Además, la respiración ocupa un lugar central. A diferencia de otros entrenamientos donde suele quedar en segundo plano, en yoga se la entrena de forma consciente. La respiración lenta y profunda, sumada a momentos de relajación, puede ayudar a disminuir la frecuencia cardíaca en reposo y a mejorar la capacidad pulmonar.
Circulación, respiración y sistema nervioso: una combinación clave
La circulación no depende únicamente de moverse más o menos: también influye el estado de los vasos sanguíneos. En ese sentido, el yoga puede favorecer la función endotelial, es decir, la capacidad de las arterias para dilatarse y permitir un mejor flujo de sangre.
Este efecto se potencia porque el yoga no trabaja solo desde el esfuerzo físico. También promueve la calma, la presencia mental y la regulación de la respiración. Al reducir la respuesta de tensión del organismo, puede aliviar parte de la carga que el estrés sostenido genera sobre el sistema cardiovascular.

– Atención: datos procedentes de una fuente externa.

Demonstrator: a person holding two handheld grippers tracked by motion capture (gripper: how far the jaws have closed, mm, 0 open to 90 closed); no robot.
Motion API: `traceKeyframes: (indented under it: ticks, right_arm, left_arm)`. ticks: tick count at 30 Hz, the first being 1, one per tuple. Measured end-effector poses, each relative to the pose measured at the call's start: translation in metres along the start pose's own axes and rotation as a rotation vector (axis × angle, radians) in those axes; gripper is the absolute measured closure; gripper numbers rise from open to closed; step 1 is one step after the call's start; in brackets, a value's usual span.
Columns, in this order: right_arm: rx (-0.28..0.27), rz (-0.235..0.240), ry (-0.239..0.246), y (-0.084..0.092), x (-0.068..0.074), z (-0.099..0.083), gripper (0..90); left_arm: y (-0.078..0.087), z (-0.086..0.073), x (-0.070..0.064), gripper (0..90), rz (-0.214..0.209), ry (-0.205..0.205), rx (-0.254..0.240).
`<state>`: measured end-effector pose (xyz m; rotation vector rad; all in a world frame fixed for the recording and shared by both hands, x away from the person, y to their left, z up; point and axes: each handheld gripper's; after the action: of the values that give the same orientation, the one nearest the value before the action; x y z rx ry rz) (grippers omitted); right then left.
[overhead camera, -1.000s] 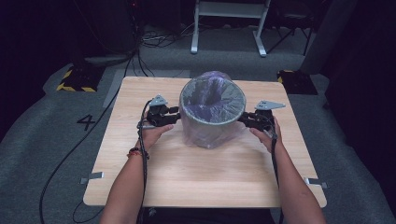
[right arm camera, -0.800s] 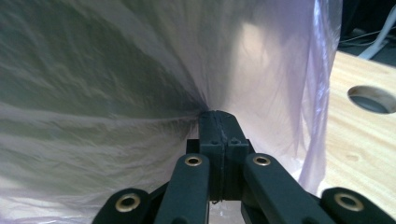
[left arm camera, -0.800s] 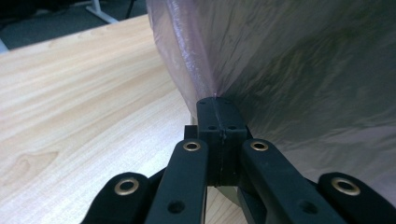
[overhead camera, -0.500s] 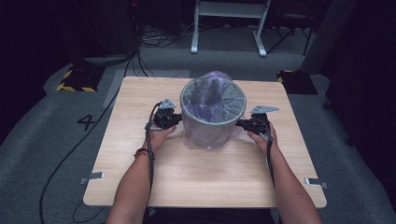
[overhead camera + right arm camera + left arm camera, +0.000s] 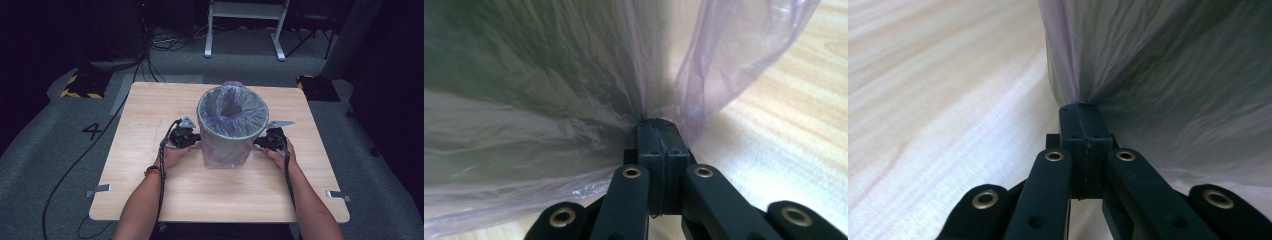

Una investigación publicada en PubMed señala que esta práctica puede mejorar la capacidad física, reducir biomarcadores cardíacos asociados al estrés del corazón y favorecer la calidad de vida. Si bien los resultados pueden variar según la persona, la constancia y el tipo de práctica, el dato refuerza el interés del yoga como actividad complementaria para el bienestar general.
Qué tener en cuenta para que una sesión sea efectiva
Una buena práctica de yoga no depende solo de lograr posturas complejas ni de tener mucha flexibilidad. La clave está en sostener una respiración consciente, cuidar la alineación del cuerpo, prestar atención a las sensaciones y terminar con un momento de relajación.
También es importante adaptar la intensidad. Para quienes recién empiezan, conviene elegir rutinas suaves y progresivas. El objetivo no debería ser forzar el cuerpo, sino construir movilidad, equilibrio, fuerza y control respiratorio de manera segura.
Otra ventaja es que no requiere equipos costosos ni una suscripción obligatoria. Puede practicarse en casa, en clases grupales o al aire libre. Esa accesibilidad lo vuelve una opción práctica para personas que buscan incorporar movimiento sin depender de máquinas o espacios específicos.
Un hábito accesible para sumar bienestar
El yoga no tiene por qué reemplazar otras formas de ejercicio, pero sí puede complementar caminatas, entrenamiento de fuerza u otras actividades físicas. Su aporte diferencial está en unir movimiento, respiración y relajación en una misma práctica.
Para personas con antecedentes cardíacos, presión alta u otra condición de salud, lo recomendable es consultar con un profesional antes de iniciar una rutina. Con una orientación adecuada y una práctica regular, el yoga puede ser una herramienta sencilla para cuidar la circulación, mejorar la respiración y sumar bienestar en la vida cotidiana.